Let's dive right into the world of witches in India, to a specific kind of witch called a "dayan"—whose lore primarily comes from Jharkhand and Bihar in India. We're talking pure, unadulterated, uncensored, no-holds-barred, stick-with-you-forever kind of evil here. Lock your doors and pull your curtains because you're about to learn of the truly horrific. If you are easily disturbed, you may want to stop now. This article contains descriptions of real-world violence against women and children.
Spelling & Pronunciation of Dayan
Depending on the original source language, the word has multiple transliterations in the Latin alphabet. Dayan, Daayan, Ḍāin, or Ḍāini.
In Hindi script(known as Devanagari), the word dayan (or daayan) is spelled डायन. You can hear a native Hindi speaker pronounce it right here. Listening to native pronunciation is always the best way to learn how to say a word. If you can't listen to that for any reason, here's a rough approximation of how to say it: Dye-Yin (dye as in hair dye + yin as in Yinyang️)

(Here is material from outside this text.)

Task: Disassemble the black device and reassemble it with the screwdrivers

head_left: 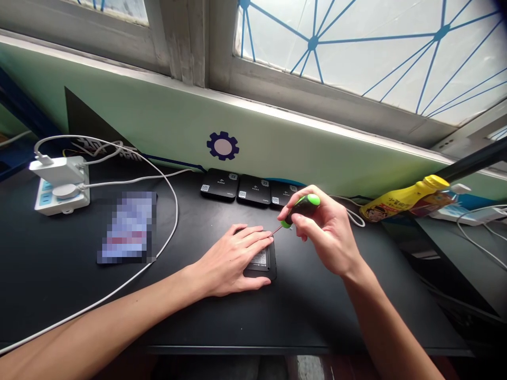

In Bengali script, the word (dāin or dāini) is spelled ডাইনি. Unfortunately, there isn't a recording on Forvo of the Bengali pronunciation. Here's a rough approximation, though: Dye-knee. You can also listen to a Bengali text-to-speech version on Shabdkosh.
Just keep in mind that the rough approximations and text-to-speech voices will never be the same as an actual native speaker saying the word. However, now you should be able to hear the word in your head as we continue and learn about one of the true horrors of the world.
What Is a Dayan?
Any woman who dies after being treated poorly by her own family or dies during childbirth may return from the dead as a dayan. She returns with long, black fingernails sharp as talons and her feet facing backward. Dayan's hair is usually worn in a single braid (plait) that reaches the ground, and she can control it like another limb. Some say that her hair is the source of her evil power. Perhaps you could even call it a prehensile plait.
Braid vs. Plait
If you're American, you probably call it a "braid," but if you're in the UK, what you call a length of hair made up of interwoven strands might not be so simple.
Soon after returning from the dead, a dayan will come after her immediate family, starting with the youngest male and working her way up until she drains the life and blood from them all. Some stories say that when a dayan drinks the blood of men, they will turn old and grey. Dayan can also take the form of a young, beautiful female who will seduce men, kidnap them, and drain their life via sex (similar to a succubus) until they die.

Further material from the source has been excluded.